◆ EXERCISE ◆
State how many lines in the records below include the word "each". Give nothing but that number.

┄┄┄┄┄┄

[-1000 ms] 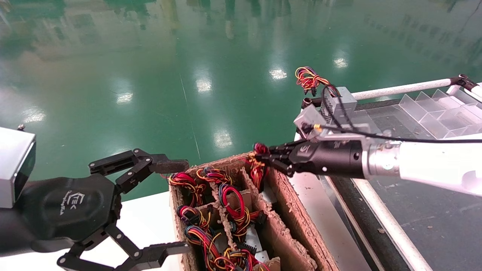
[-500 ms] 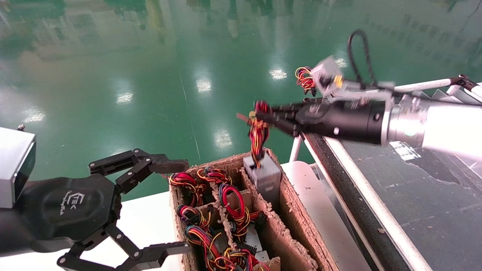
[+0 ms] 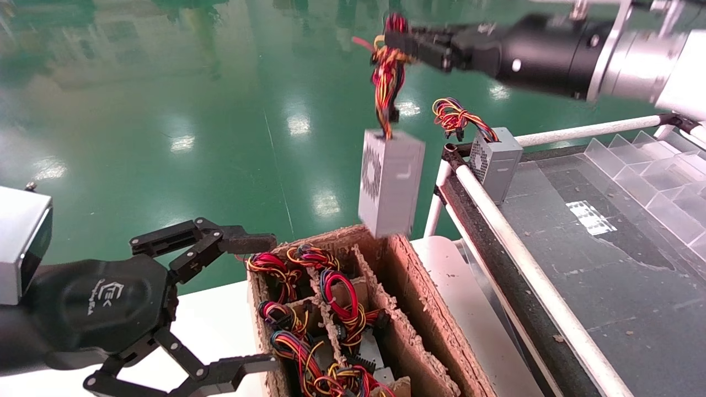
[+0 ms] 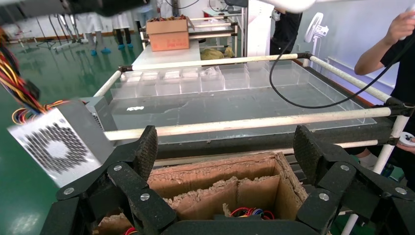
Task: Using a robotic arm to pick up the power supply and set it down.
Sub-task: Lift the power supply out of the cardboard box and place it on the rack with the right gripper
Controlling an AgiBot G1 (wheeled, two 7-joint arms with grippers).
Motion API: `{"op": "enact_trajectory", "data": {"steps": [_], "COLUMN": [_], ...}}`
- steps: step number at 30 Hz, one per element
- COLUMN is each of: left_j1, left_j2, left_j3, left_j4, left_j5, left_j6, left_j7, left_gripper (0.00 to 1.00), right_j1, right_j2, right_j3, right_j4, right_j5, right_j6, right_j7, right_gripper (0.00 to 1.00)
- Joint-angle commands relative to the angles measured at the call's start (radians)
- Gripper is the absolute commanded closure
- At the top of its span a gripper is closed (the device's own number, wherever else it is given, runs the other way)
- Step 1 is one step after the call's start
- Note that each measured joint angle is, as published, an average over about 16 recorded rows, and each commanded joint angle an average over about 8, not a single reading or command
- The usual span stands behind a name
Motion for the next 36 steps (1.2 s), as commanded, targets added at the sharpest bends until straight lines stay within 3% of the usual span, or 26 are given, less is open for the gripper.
{"op": "enact_trajectory", "data": {"steps": [1, 18, 29, 36], "left_j1": [0.0, 0.0, 0.0, 0.0], "left_j2": [0.0, 0.0, 0.0, 0.0], "left_j3": [0.0, 0.001, 0.001, 0.001], "left_j4": [0.0, 0.0, 0.0, 0.0], "left_j5": [0.0, 0.0, -0.001, -0.001], "left_j6": [0.0, 0.0, 0.0, -0.001], "left_j7": [0.0, 0.0, 0.0, 0.001], "left_gripper": [0.0, 0.0, 0.0, 0.0], "right_j1": [0.034, 0.237, 0.268, 0.252], "right_j2": [-0.01, -0.033, 0.034, 0.062], "right_j3": [0.006, 0.026, 0.022, 0.008], "right_j4": [-0.033, -0.315, -0.407, -0.432], "right_j5": [0.003, -0.018, -0.034, -0.054], "right_j6": [0.006, 0.255, 0.482, 0.554], "right_j7": [-0.013, -0.177, -0.239, -0.26], "right_gripper": [1.0, 1.0, 1.0, 1.0]}}
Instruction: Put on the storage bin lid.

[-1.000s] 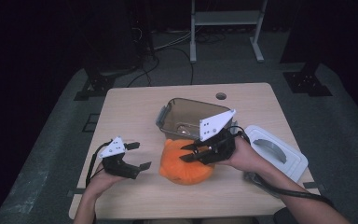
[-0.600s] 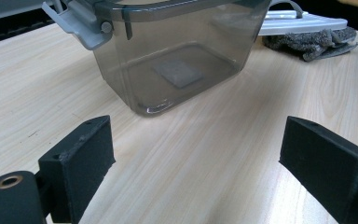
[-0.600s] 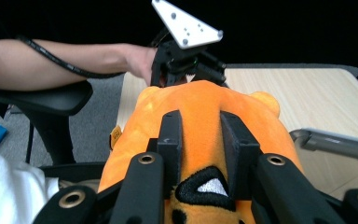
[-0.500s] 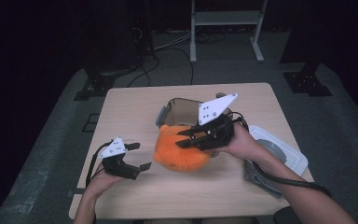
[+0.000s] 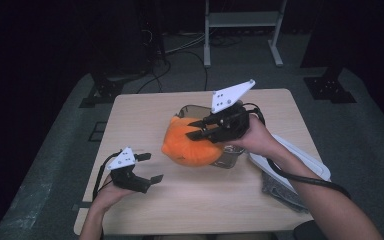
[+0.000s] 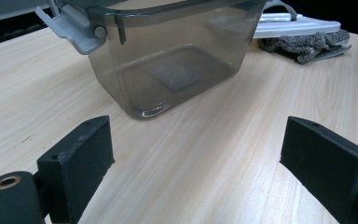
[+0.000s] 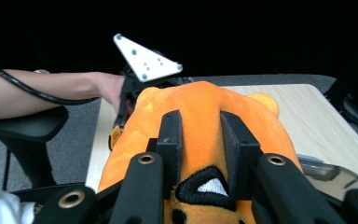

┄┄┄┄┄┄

◆ OUTPUT OF THE EXERCISE ◆
2